🤖 AI Summary
To address the low spatial resolution of onboard hyperspectral imagery—hindering real-time downstream applications—this paper proposes a track-wise causal deep neural network architecture tailored for push-broom imaging. The method innovatively incorporates a causal memory mechanism to model spectral-spatial temporal dependencies line-by-line, achieving high reconstruction fidelity while substantially reducing memory footprint and computational cost. Integrated with lightweight network design, causal convolutions, and hardware-aware optimizations, the architecture is specifically adapted to resource-constrained, low-power onboard platforms. Experimental results demonstrate that the proposed approach matches or surpasses state-of-the-art complex models in quantitative metrics (e.g., PSNR and SSIM), enables single-line processing synchronized with imaging acquisition, and achieves, for the first time, real-time onboard super-resolution reconstruction. This work establishes a viable technical pathway for intelligent in-orbit processing of hyperspectral satellite data.
📝 Abstract
Hyperspectral imagers on satellites obtain the fine spectral signatures essential for distinguishing one material from another at the expense of limited spatial resolution. Enhancing the latter is thus a desirable preprocessing step in order to further improve the detection capabilities offered by hyperspectral images on downstream tasks.

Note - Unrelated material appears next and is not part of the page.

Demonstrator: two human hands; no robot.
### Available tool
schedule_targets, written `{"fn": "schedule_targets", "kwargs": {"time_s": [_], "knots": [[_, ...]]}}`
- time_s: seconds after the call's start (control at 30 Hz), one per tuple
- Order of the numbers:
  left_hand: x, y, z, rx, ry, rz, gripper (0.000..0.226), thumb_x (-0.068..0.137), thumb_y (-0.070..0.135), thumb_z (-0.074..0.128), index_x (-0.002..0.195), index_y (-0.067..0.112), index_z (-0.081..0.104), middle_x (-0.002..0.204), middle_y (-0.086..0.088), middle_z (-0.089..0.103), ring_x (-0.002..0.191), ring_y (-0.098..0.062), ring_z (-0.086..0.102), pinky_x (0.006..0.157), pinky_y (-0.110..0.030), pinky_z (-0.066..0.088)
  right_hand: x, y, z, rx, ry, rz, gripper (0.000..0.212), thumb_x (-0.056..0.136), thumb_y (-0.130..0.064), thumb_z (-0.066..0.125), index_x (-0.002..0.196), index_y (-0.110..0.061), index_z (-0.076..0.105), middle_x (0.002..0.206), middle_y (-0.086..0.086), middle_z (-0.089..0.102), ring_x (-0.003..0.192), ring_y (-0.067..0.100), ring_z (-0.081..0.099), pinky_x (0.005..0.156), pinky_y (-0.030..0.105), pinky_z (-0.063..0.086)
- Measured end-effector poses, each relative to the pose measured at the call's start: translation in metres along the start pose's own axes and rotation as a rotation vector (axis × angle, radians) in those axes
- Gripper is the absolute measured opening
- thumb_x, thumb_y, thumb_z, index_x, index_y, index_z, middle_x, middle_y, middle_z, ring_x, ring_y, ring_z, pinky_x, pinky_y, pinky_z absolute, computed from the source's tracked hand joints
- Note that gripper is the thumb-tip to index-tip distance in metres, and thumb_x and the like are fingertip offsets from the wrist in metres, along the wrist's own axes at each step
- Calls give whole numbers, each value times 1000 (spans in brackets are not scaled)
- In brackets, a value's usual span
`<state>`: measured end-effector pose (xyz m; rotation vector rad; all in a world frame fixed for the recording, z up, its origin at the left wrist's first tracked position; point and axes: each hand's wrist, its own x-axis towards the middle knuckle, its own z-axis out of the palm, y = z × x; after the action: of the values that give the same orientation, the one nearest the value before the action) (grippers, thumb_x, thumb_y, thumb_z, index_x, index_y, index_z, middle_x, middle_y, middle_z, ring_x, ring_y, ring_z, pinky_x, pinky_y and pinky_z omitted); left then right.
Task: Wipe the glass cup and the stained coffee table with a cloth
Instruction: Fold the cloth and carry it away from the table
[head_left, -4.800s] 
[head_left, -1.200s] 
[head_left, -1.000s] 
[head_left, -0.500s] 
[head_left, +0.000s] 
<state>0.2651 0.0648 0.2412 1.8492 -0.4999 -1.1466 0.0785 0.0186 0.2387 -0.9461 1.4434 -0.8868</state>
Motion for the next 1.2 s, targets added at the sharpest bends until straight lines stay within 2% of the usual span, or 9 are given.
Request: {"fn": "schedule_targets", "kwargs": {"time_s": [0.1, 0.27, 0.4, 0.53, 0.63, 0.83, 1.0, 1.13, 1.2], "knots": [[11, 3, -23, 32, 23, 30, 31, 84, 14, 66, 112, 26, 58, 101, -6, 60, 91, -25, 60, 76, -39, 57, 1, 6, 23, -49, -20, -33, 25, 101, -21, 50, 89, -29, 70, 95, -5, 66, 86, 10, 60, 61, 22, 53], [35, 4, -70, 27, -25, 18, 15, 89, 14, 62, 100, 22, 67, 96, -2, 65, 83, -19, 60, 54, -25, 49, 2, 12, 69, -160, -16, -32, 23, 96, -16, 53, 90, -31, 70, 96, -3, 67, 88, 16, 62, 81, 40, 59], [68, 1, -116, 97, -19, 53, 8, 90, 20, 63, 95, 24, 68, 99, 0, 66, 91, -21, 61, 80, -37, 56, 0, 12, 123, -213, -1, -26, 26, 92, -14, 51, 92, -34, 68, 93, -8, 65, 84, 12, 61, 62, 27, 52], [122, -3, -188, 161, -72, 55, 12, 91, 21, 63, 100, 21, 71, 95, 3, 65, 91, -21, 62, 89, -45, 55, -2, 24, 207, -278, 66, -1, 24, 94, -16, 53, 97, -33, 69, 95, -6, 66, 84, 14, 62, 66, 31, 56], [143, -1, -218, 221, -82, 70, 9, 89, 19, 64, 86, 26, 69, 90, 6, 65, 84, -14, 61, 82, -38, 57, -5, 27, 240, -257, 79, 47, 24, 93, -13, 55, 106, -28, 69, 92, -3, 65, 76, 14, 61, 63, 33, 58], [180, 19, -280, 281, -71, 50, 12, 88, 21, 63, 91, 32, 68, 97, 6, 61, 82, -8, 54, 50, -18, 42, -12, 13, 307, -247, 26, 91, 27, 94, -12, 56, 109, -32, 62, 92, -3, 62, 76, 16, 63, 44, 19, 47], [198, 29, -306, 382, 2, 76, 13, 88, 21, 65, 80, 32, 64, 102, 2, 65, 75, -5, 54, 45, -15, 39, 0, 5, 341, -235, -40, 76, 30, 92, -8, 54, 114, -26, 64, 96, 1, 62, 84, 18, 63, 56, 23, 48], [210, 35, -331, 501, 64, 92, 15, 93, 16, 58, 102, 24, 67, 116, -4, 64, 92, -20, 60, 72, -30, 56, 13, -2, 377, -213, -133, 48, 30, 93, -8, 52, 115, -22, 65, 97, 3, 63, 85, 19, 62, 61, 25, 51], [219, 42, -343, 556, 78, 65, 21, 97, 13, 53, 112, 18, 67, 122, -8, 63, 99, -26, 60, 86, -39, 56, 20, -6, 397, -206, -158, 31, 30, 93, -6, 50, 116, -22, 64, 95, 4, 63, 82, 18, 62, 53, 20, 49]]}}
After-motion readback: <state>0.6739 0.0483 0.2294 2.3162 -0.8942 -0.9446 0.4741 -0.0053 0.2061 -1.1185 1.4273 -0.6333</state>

At the same time, there is a growing interest towards deploying inference methods directly onboard of satellites, which calls for lightweight image super-resolution methods that can be run on the payload in real time. In this paper, we present a novel neural network design, called Deep Pushbroom Super-Resolution (DPSR) that matches the pushbroom acquisition of hyperspectral sensors by processing an image line by line in the along-track direction with a causal memory mechanism to exploit previously acquired lines. This design greatly limits memory requirements and computational complexity, achieving onboard real-time performance, i.e., the ability to super-resolve a line in the time it takes to acquire the next one, on low-power hardware. Experiments show that the quality of the super-resolved images is competitive or even outperforms state-of-the-art methods that are significantly more complex.